Deccan Chronicle

Make privacy bill public: Activists

- NAVEENA GHANATE I DC HYDERABAD, MAY 24

Amid the debate on data protection and privacy, the draft of India’s firstever data protection Bill has not yet been released for public comments.

Activists from Hyderabad have created an online petition seeking that the draft be made public before it begins to go through the process of law.

The Justice Srikrishna Committee, a government-appointed committee of experts, was constitute­d in August 2017 to study issues and suggest a draft data protection Bill. The committee is due to share a draft of the Bill with the ministry of electronic­s and informatio­n technology (MEITY), which will form the basis of privacy protection­s of 1.3 billion Indians.

A petition was floated on foundation.mozilla.org asking the committee to, #ReleaseThe­Bill by Swecha, a Hyderabad based non-profit organisati­on affiliate of the Free Software Movement of India. Mr Ranjit Raj of Swecha said, “The Bill was supposed to be released by the end of April. Meanwhile the Facebook-Cambridge Analytica scandal broke and there is huge concern about data breach and privatisat­ion of data.”
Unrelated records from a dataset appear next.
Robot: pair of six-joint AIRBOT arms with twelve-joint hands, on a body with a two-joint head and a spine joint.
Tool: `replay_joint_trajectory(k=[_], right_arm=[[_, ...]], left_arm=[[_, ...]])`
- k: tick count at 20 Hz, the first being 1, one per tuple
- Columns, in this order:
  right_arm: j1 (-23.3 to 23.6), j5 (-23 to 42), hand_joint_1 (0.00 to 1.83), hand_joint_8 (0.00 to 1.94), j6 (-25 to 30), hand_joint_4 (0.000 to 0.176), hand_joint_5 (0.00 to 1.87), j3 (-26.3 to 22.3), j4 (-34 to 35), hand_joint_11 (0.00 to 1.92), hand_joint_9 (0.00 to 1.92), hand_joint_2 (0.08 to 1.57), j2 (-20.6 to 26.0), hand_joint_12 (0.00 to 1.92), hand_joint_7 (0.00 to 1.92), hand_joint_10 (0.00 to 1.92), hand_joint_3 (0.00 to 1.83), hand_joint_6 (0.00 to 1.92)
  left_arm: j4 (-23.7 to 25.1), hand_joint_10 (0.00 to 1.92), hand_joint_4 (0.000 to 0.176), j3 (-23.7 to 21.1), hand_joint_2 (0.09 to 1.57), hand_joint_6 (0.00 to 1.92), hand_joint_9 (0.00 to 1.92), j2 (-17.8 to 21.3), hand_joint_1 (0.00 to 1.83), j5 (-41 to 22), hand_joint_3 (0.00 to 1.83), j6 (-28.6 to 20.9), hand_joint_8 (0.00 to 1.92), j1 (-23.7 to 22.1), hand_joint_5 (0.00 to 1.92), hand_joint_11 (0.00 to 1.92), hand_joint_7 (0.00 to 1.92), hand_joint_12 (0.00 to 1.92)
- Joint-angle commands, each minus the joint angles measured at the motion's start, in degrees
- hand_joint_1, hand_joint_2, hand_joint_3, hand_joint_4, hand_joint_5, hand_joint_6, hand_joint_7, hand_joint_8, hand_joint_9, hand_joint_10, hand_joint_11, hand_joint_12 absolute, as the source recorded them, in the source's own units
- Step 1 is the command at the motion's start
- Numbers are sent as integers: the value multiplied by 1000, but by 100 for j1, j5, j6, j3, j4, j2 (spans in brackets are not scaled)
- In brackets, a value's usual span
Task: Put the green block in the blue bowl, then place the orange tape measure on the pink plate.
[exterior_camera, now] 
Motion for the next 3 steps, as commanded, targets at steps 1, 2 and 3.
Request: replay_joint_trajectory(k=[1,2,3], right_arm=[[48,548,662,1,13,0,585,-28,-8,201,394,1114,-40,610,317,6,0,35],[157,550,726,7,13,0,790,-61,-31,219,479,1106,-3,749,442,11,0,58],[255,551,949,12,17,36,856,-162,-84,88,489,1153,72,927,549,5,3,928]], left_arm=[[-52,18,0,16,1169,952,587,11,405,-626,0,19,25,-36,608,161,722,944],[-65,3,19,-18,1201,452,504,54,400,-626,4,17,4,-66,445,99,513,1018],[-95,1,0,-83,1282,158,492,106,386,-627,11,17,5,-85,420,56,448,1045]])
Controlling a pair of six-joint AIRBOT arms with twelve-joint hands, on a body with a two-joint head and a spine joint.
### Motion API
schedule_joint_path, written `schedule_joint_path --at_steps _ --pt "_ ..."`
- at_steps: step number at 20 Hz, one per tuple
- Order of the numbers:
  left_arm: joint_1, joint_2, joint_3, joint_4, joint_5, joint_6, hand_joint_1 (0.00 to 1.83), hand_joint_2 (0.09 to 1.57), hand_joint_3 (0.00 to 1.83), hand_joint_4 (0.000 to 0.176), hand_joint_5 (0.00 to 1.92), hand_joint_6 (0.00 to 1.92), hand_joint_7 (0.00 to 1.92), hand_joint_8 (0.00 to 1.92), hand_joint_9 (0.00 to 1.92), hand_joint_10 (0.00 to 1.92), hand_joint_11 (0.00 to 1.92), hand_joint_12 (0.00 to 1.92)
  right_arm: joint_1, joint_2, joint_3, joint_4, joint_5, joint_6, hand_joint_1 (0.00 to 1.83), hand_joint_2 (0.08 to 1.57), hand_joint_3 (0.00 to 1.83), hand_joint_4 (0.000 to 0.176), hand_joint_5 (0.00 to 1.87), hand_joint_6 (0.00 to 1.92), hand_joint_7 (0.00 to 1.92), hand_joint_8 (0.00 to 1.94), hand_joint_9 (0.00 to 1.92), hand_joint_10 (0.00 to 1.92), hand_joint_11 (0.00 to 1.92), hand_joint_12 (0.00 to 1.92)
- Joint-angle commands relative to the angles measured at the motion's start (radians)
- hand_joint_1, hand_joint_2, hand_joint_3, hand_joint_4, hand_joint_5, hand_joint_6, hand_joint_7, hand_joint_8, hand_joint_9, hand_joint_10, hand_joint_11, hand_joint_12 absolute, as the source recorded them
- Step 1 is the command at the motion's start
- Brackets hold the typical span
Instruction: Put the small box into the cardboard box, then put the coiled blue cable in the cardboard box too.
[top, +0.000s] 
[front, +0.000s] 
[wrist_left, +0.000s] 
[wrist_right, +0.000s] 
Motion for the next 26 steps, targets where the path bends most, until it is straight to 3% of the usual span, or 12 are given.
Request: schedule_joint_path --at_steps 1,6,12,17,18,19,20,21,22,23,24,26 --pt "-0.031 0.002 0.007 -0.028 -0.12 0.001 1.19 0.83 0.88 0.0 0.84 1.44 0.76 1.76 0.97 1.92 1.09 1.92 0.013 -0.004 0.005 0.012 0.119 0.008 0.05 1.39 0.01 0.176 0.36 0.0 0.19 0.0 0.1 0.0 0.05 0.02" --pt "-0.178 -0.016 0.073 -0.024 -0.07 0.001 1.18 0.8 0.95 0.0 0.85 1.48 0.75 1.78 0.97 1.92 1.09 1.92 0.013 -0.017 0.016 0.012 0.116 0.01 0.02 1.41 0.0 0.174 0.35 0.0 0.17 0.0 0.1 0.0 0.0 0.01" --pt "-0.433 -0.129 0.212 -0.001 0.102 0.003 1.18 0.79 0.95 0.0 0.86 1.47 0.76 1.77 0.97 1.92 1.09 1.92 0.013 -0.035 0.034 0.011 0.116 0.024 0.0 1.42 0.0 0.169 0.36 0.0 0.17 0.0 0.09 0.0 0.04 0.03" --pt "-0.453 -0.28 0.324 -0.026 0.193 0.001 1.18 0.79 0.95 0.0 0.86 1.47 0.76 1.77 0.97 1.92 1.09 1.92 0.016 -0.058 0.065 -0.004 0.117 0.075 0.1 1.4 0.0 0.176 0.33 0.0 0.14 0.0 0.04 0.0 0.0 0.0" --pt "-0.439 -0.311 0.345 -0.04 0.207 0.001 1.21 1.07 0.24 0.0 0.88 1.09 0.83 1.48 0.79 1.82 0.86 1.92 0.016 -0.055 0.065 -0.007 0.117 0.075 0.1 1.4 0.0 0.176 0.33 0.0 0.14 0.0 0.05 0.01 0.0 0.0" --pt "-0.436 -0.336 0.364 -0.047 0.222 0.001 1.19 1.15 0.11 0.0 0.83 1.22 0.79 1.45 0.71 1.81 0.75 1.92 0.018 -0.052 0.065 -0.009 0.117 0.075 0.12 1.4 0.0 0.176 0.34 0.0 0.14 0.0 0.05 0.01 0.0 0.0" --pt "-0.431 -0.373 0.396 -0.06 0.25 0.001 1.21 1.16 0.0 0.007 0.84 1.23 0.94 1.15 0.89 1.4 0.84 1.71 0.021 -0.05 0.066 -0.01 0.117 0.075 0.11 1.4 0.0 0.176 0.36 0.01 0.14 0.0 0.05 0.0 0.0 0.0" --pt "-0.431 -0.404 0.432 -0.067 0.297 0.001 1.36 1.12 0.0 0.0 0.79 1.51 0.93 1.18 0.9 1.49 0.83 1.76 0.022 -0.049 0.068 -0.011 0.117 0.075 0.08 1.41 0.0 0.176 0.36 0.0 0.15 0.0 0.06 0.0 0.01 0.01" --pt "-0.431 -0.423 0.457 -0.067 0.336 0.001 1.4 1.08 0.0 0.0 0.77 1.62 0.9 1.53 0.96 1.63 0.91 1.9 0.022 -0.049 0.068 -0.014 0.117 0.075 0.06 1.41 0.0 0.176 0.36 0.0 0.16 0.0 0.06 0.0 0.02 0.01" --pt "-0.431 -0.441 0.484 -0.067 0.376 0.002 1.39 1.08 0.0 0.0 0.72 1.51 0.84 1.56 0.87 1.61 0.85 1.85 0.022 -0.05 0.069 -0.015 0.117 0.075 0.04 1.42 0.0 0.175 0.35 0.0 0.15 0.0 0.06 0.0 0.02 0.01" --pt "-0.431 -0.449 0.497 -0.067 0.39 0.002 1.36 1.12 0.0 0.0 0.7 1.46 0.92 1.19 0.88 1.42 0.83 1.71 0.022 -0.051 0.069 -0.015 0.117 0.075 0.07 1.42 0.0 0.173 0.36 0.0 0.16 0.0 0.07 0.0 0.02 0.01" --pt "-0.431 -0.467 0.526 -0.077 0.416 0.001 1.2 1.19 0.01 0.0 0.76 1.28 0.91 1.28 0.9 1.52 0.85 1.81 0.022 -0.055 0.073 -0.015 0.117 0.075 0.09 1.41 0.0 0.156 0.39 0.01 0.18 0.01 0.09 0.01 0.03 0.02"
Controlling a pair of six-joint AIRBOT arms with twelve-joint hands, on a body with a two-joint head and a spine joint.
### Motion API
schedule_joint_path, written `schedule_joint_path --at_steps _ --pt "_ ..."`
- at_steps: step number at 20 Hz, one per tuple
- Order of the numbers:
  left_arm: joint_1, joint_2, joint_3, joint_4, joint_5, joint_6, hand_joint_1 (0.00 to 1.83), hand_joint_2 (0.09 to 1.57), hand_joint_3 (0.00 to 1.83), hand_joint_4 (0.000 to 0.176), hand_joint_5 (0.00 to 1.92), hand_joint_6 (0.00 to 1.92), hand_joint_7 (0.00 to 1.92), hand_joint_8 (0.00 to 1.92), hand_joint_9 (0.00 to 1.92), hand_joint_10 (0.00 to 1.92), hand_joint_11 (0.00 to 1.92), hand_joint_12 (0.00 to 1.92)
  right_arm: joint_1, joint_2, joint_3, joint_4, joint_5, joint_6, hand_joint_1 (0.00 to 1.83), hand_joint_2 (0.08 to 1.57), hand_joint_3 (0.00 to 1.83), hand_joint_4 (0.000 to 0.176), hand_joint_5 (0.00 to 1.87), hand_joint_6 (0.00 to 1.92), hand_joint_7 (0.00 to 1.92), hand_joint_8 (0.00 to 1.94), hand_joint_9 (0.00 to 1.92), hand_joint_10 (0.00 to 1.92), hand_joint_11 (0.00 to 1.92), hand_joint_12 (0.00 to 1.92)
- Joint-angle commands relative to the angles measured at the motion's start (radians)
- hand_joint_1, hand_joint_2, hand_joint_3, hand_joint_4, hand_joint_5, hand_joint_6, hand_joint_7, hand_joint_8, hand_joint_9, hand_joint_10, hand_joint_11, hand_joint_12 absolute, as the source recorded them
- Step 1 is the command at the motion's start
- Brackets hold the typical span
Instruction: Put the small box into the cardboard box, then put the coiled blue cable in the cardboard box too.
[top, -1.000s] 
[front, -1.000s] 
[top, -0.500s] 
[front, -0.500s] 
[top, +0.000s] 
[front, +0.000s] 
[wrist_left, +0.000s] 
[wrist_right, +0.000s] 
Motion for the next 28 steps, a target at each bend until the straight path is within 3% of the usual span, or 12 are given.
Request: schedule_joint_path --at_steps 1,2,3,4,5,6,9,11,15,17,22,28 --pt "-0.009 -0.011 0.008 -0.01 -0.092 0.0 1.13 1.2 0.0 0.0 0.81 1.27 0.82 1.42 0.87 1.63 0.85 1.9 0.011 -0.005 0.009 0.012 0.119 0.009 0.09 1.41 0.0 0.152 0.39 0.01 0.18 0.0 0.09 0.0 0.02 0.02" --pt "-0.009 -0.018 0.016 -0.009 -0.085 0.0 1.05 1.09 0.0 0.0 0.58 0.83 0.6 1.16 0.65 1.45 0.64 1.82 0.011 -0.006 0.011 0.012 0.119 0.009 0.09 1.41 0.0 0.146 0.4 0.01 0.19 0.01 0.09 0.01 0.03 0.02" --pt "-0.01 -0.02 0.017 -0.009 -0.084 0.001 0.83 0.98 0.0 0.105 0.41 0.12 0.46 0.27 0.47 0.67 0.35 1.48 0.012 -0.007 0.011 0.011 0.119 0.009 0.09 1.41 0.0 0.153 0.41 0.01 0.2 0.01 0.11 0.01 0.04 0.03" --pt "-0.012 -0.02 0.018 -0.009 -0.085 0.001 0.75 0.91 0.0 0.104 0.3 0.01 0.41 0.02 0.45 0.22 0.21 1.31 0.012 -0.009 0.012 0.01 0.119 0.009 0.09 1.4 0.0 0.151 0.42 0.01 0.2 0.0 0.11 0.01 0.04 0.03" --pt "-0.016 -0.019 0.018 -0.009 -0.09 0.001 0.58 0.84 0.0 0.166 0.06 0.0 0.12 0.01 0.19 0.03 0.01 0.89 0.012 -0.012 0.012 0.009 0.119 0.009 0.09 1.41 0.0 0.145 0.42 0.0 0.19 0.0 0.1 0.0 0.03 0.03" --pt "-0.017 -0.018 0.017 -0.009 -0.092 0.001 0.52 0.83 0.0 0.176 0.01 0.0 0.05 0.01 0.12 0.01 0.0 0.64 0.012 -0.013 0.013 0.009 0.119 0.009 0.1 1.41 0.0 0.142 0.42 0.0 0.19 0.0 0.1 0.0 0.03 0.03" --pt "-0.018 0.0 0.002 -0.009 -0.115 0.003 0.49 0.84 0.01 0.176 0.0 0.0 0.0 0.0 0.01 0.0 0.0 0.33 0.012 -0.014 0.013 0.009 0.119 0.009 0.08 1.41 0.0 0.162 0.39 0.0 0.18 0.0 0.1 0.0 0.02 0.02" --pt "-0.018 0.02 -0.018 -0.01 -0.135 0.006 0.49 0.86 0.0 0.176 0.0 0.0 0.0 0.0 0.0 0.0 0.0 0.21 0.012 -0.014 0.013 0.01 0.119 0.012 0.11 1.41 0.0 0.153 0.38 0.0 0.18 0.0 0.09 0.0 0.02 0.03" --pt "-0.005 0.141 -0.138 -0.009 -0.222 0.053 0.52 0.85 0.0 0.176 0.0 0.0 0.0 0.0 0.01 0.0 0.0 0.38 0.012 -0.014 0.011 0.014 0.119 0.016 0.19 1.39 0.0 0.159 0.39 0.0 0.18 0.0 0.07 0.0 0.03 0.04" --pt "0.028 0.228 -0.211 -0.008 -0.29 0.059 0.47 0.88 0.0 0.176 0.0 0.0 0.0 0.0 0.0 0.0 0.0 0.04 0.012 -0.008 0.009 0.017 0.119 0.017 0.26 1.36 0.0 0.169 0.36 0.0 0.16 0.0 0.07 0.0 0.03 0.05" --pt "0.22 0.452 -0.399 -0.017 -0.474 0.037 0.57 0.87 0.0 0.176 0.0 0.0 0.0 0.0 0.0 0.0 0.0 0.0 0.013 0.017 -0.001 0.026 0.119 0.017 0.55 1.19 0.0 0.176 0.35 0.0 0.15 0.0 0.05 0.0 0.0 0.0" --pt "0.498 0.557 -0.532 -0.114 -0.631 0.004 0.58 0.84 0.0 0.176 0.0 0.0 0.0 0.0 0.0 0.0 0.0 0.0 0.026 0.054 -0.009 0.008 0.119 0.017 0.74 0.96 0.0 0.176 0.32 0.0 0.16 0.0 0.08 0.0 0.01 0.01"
He said the committee had said it would release the draft on May 15. It was then postponed to July due to the Karnataka elections. “If they postpone it to July, we don’t have time and the Bill may be directly introduced in Parliament,” Mr Ranjit Raj said.

An RTI request filed by Ms Anjali Bhardwaj of the National Campaign for Peoples Right to Informatio­n revealed that the committee has the draft of the Bill but did not release it for public scrutiny.

“The committee never made that draft supplied by MEITY public. Even in the current version of draft, the more they delay it, the harder it will be for citizens to suggest any changes as it will be introduced in the Monsoon Session of parliament which around August,” Ms Bhardwaj said.

“We have only two months. If it gets delayed, people will not be able to study it and there won’t be enough scholarshi­ps,” said Mr Srinivas Kodali, an independen­t security researcher.